Страх был всегда, темный и всегда внезапный. И рождался в самой глубине плоти. Однажды жена рассказала Семену историю о том, как ее сестра в игре, в шаловливом баловстве, возможно чуточку намеренном и злом, нагнала на нее животный гипнотический страх. История понравилась Семену. «Если можно внушать страх другому человеку, значит можно внушить страх и самому себе?!» – подумал он. «Все новое неожиданное непонятное вызывает безотчетный страх. А если вызвать самому у себя чистый, ни чем не мотивированный страх – может быть это позволит познать тайну, изведать необъяснимое, откроет дверь окружающей бездны?» – рассуждал он.

Семен стал искать страх.

Семен получил ответ и очень скоро. Да….

Начал Семен с самого простого. Он вспоминал страшные события и чувства, которые при этом испытывал. Потом отбрасывал события и старался проникнуть только в чувство. Конечно, нелегко по-настоящему переживать чувство, не думая о событии, и он вспоминал, чем сопровождается внезапный испуг, превращающийся в цепенящий страх. Он представлял, как холодеет лоб и от затылка ползут мурашки, тело становится ватным безвольным. Вспоминал сухость во рту, спазм, одышку, резь в груди. Оживлял ощущения, и временами испытывал страшное затмение чувств.


Семен вспоминал свой первый детский страх….


Ему три года он сидит в своей кроватке в дальнем от окна углу освещенной солнцем комнаты, а перед окном громадной тенью мечется большой человек. Человек громко говорит, в отчаянии выкрикивает слова, ломая свет поленьями рук. С мукой, со стоном, со слезами в голосе он будто жалуется…. Жалуется, что меченосцы убивают всех, кого только могут убить, а ненасытные телескопы жрут глупых гупей… – ВСЕ ЖРУТ ДРУГ ДРУГА. Аквариум, смахнутый с окна его тяжелой рукой, летит с подоконника на пол и разбивается вдребезги. Человек ушел, а на полу в осколках стекла в луже воды шлепаются об пол рыбки. Человек тот отец Семена.

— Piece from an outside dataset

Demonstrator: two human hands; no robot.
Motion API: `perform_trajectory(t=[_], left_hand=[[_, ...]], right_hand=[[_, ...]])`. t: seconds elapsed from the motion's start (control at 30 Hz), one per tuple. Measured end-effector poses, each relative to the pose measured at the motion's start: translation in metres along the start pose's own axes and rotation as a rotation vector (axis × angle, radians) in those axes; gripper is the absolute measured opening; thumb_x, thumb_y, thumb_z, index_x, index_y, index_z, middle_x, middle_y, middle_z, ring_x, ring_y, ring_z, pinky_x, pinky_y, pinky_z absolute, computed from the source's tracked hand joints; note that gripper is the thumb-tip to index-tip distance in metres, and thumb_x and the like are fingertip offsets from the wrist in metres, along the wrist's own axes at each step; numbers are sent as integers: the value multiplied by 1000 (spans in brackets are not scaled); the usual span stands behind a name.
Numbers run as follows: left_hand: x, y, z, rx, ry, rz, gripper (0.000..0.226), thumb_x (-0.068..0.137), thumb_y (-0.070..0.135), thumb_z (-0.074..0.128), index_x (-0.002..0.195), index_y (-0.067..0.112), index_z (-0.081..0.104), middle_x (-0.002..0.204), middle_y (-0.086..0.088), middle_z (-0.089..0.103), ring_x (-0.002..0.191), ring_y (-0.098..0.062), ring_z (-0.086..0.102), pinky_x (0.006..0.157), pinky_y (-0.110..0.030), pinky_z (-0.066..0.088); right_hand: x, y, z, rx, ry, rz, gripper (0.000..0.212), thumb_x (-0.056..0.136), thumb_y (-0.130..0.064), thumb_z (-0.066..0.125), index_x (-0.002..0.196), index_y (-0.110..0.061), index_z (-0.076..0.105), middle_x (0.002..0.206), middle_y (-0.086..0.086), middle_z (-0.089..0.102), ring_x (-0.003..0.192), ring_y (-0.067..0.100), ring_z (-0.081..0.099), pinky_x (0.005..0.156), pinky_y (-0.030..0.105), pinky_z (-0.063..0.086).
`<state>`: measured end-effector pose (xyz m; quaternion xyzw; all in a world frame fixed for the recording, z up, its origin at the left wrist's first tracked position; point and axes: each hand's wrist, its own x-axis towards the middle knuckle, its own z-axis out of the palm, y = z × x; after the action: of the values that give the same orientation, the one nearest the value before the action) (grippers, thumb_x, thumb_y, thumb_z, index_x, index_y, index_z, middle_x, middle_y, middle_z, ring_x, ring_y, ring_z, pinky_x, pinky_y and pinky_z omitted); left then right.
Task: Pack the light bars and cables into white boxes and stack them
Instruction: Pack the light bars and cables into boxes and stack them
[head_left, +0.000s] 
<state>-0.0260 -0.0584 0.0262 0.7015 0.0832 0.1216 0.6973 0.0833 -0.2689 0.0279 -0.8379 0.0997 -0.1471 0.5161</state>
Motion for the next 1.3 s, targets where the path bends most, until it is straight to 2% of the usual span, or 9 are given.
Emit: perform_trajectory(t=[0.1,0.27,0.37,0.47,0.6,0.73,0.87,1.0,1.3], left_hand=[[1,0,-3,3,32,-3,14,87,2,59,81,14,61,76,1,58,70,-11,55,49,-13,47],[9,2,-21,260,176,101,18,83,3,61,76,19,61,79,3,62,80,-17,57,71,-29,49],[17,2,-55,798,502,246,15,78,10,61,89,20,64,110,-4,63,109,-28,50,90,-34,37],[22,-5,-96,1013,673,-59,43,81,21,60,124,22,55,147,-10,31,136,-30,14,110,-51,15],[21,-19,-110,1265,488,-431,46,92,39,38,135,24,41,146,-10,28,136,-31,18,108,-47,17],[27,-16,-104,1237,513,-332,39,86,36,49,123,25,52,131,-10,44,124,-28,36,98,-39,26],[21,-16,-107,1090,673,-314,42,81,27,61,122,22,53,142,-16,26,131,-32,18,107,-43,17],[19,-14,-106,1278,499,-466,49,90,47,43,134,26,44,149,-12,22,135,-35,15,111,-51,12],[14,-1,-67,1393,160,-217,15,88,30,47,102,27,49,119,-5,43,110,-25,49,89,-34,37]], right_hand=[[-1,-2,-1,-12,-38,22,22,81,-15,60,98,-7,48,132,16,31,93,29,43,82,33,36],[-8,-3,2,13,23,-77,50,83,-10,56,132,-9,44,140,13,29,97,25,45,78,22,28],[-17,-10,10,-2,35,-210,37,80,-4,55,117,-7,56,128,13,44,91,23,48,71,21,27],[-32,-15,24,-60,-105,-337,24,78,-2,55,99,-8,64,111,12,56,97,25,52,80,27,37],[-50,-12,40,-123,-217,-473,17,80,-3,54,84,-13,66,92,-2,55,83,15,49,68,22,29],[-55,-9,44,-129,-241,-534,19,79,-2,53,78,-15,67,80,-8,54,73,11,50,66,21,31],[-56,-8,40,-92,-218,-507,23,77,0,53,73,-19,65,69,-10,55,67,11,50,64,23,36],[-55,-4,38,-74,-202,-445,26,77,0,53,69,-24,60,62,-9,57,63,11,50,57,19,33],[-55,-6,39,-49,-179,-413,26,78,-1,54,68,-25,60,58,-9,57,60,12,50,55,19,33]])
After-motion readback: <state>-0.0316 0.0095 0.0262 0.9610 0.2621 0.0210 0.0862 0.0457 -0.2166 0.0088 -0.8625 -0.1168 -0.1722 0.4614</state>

Ночью Семен остался один. Мама уложила Сему в постель, поправила одеяло, погасила свет и ушла на работу. Сема понял, что он такая же рыбка. Он закрывал глаза, но во тьме падал в черный колодец и цепенел от ужаса. Он старался держать глаза открытыми и смотрел на плывущую в молочном свете ночи мандолину, пришпиленную гвоздиком к темной фанере шифоньера. Но все равно проваливался в колодец и летел. Сема почувствовал, что такое смерть и впервые на следующий день не играл с соседской девочкой.


Первый страх не стал нужным невообразимым ужасом, в теплых глубинах памяти воспоминания потекли покойной рекой.


…Гигантской заводной игрушкой по проспекту прожужжал троллейбус. Прохладу осени умягчил шоколадный сумрак вечернего города. Согретая сиянием фонарей бездонная чернота неба заползала в каменные дворы вишневыми тенями, замершие деревья блистали жемчужной наготой. Смущение и восторг неизведанности смешались в глазах ребенка. Впервые он был так поздно и далеко от дома. Они с мамой ушли из дома; мама привезла его к себе на работу, на электроподстанцию.

Сема обеими руками толкает скрипучую чугунную калитку, идет по усыпанной цветастыми хрусткими камушками дорожке, узко зажатой стеной из булыжников и высоченным зданием без окон, круто нависшим с самого неба серыми гранитными блоками. Внутри здания неожиданно неприютно, зябко. По гулким, не выдающим из-за неизмеримости пространства своих истинных размеров залам они с мамой ходят смотрят и слушают работу стоящих бесчисленными рядами, огромных электрических щитовых. Железные шкафы мерцают зелеными и красными глазками, потрескивают, притягивают к себе пульсирующей мощью. Сема пугается гудящего в них электричества, отшатывается…, а за спиной еще, такие же, может и еще более опасные. И хотя все шкафы огорожены железными перилами с металлической сеткой, кажется, что опасность дотянется.